However, I doubt that it will happen that Obama will be impeached; the "Little Emperor" seems to get by with about anything he pleases. Since he has stated publicly that  "McCain didn't ask about his Muslim religion", and also said other similar statements, I certainly am one who thinks he is a Muslim supporter, if not one himself.

Be that as it may, this timing of arranging Bergdahl's release (and the subsequent news of his being a deserter), have come at the most convenient time for Obama to distract the American public from the VA Hospital scandal. Overnight, it has all but disappeared from the news, and our veterans are pushed onto the back burner once again.
The actual truth is, this exchange has been in the news since February (reported by Fox News), but was then kept secret until Obama was ready to use to ingratiate himself with the veterans .
However, I think that the plan backfired, since it has turned out that the "captured American hero" is not a hero at all, and also caused the death or injury of many soldiers trying to save a person that now turns out to be little more than a deserter.

http://www.foxnews.com/politics/201...oner-swap-with-taliban-to-free-american-pow/#


----------



## drifter (Jun 3, 2014)

I stand corrected, Misty.


----------



## Kaya (Jun 3, 2014)

The WH has issued an apology for breaking the law.

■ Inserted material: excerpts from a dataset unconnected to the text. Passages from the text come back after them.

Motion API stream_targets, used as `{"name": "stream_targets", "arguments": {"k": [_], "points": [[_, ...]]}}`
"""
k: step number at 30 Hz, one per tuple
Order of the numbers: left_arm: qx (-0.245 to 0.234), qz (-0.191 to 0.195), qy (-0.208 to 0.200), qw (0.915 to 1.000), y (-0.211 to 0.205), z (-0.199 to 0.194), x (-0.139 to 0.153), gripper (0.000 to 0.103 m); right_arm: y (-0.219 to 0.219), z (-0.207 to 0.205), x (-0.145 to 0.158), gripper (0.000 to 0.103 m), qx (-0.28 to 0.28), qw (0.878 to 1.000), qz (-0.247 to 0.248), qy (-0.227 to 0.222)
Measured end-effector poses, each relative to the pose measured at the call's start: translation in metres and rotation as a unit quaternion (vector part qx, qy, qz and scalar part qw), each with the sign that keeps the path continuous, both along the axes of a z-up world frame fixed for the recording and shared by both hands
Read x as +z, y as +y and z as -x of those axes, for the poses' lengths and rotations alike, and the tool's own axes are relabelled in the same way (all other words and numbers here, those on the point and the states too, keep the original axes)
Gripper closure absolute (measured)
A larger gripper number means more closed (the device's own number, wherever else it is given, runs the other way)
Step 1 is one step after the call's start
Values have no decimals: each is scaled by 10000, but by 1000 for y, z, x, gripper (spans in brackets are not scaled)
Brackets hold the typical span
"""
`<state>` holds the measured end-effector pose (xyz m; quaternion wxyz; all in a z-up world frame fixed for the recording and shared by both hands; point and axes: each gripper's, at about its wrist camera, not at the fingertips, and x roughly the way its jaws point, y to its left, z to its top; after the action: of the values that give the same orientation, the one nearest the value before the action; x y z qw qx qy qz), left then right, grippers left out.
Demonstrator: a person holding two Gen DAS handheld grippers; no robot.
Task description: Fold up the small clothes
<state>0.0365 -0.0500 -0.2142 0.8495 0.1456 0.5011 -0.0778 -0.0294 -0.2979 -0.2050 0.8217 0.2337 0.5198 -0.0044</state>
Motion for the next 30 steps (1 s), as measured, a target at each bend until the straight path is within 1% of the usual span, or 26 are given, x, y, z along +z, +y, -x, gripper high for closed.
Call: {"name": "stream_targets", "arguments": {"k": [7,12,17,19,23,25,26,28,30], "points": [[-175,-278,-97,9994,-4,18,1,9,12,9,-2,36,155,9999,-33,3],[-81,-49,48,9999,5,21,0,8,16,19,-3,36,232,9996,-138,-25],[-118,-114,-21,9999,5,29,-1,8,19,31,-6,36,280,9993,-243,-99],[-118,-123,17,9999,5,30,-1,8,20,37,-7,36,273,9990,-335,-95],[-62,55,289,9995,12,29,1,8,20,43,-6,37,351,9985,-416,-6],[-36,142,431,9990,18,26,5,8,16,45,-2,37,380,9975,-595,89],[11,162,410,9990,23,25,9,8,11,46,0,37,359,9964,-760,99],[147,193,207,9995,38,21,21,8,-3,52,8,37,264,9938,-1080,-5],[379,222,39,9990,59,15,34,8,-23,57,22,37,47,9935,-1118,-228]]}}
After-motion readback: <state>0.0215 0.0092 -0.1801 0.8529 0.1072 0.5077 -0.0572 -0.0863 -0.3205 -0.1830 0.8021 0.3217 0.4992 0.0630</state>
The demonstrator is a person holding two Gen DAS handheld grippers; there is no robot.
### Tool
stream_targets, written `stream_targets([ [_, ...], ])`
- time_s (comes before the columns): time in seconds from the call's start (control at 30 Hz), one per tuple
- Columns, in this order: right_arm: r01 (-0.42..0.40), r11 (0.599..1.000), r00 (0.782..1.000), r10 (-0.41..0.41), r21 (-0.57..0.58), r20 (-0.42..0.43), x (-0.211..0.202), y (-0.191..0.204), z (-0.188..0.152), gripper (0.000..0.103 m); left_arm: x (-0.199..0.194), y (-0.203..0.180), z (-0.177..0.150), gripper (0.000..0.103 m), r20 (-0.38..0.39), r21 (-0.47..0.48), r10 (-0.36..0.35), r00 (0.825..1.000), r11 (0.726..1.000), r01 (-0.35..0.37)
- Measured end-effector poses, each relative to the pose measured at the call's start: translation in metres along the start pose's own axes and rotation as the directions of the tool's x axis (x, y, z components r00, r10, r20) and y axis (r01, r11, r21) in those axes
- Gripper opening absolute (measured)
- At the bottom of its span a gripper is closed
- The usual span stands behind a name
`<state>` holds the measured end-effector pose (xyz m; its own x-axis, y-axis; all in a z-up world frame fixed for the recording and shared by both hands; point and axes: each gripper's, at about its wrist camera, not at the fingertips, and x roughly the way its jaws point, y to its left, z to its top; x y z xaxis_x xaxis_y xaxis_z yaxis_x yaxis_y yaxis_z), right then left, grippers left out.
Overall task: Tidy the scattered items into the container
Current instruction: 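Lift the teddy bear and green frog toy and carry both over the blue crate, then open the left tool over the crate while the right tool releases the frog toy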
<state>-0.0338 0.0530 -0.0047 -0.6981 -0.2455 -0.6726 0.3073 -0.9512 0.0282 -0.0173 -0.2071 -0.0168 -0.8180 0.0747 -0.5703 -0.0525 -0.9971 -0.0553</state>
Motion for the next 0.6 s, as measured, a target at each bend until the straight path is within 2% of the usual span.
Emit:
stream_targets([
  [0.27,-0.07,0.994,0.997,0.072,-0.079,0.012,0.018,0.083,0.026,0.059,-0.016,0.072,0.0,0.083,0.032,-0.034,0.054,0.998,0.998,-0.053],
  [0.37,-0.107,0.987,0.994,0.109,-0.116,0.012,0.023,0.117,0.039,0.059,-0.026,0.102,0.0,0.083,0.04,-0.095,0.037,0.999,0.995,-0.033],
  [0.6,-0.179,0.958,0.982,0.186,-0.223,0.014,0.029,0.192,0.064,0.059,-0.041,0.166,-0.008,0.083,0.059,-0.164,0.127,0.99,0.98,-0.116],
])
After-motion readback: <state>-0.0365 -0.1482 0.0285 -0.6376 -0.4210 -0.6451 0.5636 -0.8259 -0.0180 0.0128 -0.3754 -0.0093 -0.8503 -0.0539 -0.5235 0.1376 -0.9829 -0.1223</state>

http://www.aol.com/article/2014/06/...d=maing-grid7|main5|dl1|sec1_lnk2&pLid=483857

Kinda like shutting the barn door after 5 horses got out, in my opinion.


----------



## Ina (Jun 3, 2014)

I wish our problems could be made to go way with just an apology, but I guess the fact that we are supposed to have a vote has the same effect. It doesn't count.


----------



## Kaya (Jun 3, 2014)

Yeah. I know. Sigh.


----------



## mellow (Jun 3, 2014)

As an outsider looking in, it seems to me that President Obama has done a good job keeping the US out of another war for nearly two terms. I get the feeling that John McCain, although a brave war hero, likes wars, he went to Syria and tried to jump start one there and now he gives the impression that he would like nothing better than to go to war with Putin. I would much prefer an American President like Obama because if the US goes to war, as our buddy, we (Australia) will get dragged in to support you. Just sayin....


----------



## Kaya (Jun 3, 2014)

Politics is an iffy subject so I will refrain from discussing Obama himself and what I think of him...which is not very good. Instead, I will say that this latest brouhaha stinks. Especially with this guy who is not a hero in my opinion, but a deserter and not worth 5 taliban members being set free....or how they were set free by the POTUS breaking the LAW. Period.


----------



## Kaya (Jun 3, 2014)

Hmm. A petition already in progress to have Bergdahl tried for desertion of his post.

https://petitions.whitehouse.gov/pe...on-during-operation-enduring-freedom/BVPwpnrN


----------



## kcvet (Jun 4, 2014)

some trade. we get back a traitor and they get back 5 killers who will wind up back on the battlefield killing Americans


----------



## WhatInThe (Jun 4, 2014)

Kaya said:


> Politics is an iffy subject so I will refrain from discussing Obama himself and what I think of him...which is not very good. Instead, I will say that this latest brouhaha stinks. Especially with this guy who is not a hero in my opinion, but a deserter and not worth 5 taliban members being set free....or how they were set free by the POTUS breaking the LAW. Period.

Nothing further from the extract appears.